TASK STATEMENT -> Read through the data, and wherever a line holds the word "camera", write that line out.

____ INFORMATION SUPPLIED

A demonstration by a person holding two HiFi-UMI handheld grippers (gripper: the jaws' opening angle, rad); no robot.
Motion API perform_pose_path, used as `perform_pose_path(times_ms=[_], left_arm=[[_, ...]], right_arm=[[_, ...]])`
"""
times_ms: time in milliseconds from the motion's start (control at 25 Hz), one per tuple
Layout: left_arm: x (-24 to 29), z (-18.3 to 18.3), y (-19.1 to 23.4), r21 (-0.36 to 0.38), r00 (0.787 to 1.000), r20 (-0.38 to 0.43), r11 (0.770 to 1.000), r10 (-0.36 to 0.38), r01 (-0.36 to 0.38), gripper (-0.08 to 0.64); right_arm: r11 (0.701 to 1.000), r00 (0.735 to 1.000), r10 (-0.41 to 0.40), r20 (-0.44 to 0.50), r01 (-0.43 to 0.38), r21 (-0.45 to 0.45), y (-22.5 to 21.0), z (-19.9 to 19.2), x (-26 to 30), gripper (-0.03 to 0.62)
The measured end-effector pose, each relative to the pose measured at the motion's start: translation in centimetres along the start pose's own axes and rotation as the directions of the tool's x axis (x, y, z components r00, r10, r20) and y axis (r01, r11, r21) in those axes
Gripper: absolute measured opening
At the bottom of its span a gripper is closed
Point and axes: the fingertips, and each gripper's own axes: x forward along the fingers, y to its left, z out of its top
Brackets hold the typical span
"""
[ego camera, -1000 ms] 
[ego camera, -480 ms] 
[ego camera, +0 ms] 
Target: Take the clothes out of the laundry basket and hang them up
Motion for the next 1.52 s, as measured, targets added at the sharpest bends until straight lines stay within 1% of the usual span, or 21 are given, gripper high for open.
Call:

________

EXERCISE RESULT ->
[ego camera, -1000 ms] 
[ego camera, -480 ms] 
[ego camera, +0 ms] 

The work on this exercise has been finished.